In the Gospels, a *parable* means a hypothetical example for
express purpose of com*par*ison to real-life situations.

According to the official study by mathematician Francis Scheid summarized here on Golf.About.com, the odds of a "low handicapper" golfer hitting a hole-in-one on a standard par-3 hole are about 1-in-5,000. Many of us hackers will never see one, let alone make one.

But if you assemble 10,000 such golfers to take a swing, you will expect to see not just one but two of them. And there will be nothing sinister about those who get them---it is just the run of averages.

However, suppose you slip a black spot into the jacket pockets of 10 of the
golfers, and one of *them* hits a hole-in-one. Now you have a
coincidence! The odds are over 500-1 against, well within the common
civil court standard for statistical unlikelihood.

The application in chess starts with my having taken over 28,000 human performances, about 10,000 in recent years and a different 10,000 from grandmaster-level players of all years. Would you guess I have seen some holes-in-one? You already know enough to justify saying that by pure chance, I probably must have...

So what can constitute evidence of cheating?

The answer is, what is a black spot?

The policy which I set on this site almost five years ago is that the spot
can only be physical or observational evidence of
cheating, something *independent* of the consideration of
chess analysis and statistical matching to a computer.

Thus the statistical analysis can only be *supporting* evidence
of cheating, in cases that have some other concrete distinguishing mark.
When such a mark is present, the stats can be effective, and can meet civil
court standards of evidence, which begin with a two-sigma deviation
representing odds of roughly 40-1 (one-sided) or 20-1 (two-sided) against
the "null hypothesis" of a chance occurrence.
One other thing the stats can do is quantify how
much benefit in rating-point terms was obtained by the alleged means.

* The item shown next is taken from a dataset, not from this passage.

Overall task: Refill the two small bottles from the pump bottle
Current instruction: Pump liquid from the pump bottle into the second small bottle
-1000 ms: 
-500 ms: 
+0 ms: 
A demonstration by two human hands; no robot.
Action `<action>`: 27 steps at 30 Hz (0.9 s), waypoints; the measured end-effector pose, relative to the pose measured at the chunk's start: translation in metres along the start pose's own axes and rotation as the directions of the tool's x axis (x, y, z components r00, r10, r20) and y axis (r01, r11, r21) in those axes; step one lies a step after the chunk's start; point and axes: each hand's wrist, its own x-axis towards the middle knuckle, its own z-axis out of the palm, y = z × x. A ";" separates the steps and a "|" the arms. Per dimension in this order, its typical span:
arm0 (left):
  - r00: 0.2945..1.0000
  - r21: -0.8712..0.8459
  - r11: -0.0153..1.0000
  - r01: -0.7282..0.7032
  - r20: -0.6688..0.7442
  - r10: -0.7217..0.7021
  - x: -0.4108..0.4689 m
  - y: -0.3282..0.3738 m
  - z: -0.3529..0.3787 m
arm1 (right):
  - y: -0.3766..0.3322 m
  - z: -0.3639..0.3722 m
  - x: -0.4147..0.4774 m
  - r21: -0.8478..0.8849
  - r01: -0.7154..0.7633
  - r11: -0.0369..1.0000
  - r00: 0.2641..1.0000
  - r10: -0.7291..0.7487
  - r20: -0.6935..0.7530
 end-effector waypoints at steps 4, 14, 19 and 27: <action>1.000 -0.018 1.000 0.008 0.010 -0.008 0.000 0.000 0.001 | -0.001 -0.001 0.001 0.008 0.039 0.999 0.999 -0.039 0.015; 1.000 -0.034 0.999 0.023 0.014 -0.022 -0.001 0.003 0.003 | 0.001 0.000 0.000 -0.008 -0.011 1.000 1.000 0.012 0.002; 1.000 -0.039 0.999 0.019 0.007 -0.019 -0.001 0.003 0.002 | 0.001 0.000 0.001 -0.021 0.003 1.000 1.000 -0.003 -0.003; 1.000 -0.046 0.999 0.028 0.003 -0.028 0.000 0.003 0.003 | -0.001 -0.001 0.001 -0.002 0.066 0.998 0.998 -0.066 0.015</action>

(I am told that in certain industrial contexts, a five-sigma or
six-sigma deviation---talking odds over a million to one against---can
be prima-facie evidence of malfeasance. Moreover as I noted
here, five-sigma is the particle-physics standard for *discovery*,
while 3.5-sigma (roughly 2000-1 odds)
enables one to claim *evidence*.
There just aren't enough moves and games and players to get even a sniff
of five-sigma, but 3.5 sigma, that happens...)
**Update 1/13/13:** Oh, 5-sigma happens too, but there still aren't enough
games and players to compare against actual frequencies of such deviations.

One thing that does **not** constitute a black spot is an unfounded
accusation of cheating. They are all too cheap, and also importantly based
on cases since "Toiletgate" where move-matching has been the alleged
evidence, are not independent either.

The general statistical principle about holes-in-one described here
is called Littlewood's
Law.
Another example is that if you play 40 games, chances are you'll have
one where you would have the 40-1 statistical outlier situation.
And every 250 players will have one of those in the last-round
of a six-round Swiss. Note that you already need the full model
described in my papers even just to judge this kind of outlier---if you
merely get a lot of matching, you may simply have played an unusually
forcing game.

Still another example notes that my Intrinsic Ratings Compendium states "95% confidence intervals" for every IPR, both the "e"xpected one (theoretical assuming no error in the rest of my modeling) and "a"ctual ones from preliminary field tests that are 1.4 times wider. And note that they are pretty wide, often over 100 Elo points both ways from the middle. The stated IPR's are "best estimates", but individual ones can be off the mark from "true" values by the amounts allowed. In particular for every 40 data points---and there are already well ver 40 there---you can expect that one of them will be gonzo-high above that range, and another will be gonzo-low, since 38/40 = 95%. This may be so in particular for the runs on some world championship matches. But when you take the aggregate you see that the scheme is on the whole pretty close---the average is within 4 Elo of the players' ratings with each match at face value, and within 9 Elo if weighting by (games or) moves.

The Cat 20+ *tournaments*
on the other hand, are systematically low. My current hypothesis is that
this is due to a higher mean difference in ratings among players in
tournaments, whereas the training sets are all games with both players within
20 points of each other, and there as in matches the perception of skill
parity may increase the circumspection of the play. That would cause higher
IPR's for both the training sets which set the scale, and the matches.
But then again, the run on the 2011 Canadian Open with much greater
game disparity came out systematically
*high*, so other factors may be present. Plus as I noted
here, I will be upgrading the fitting procedure so numbers may change---though
the last change mattered less than +- 5 Elo so I've ignored it.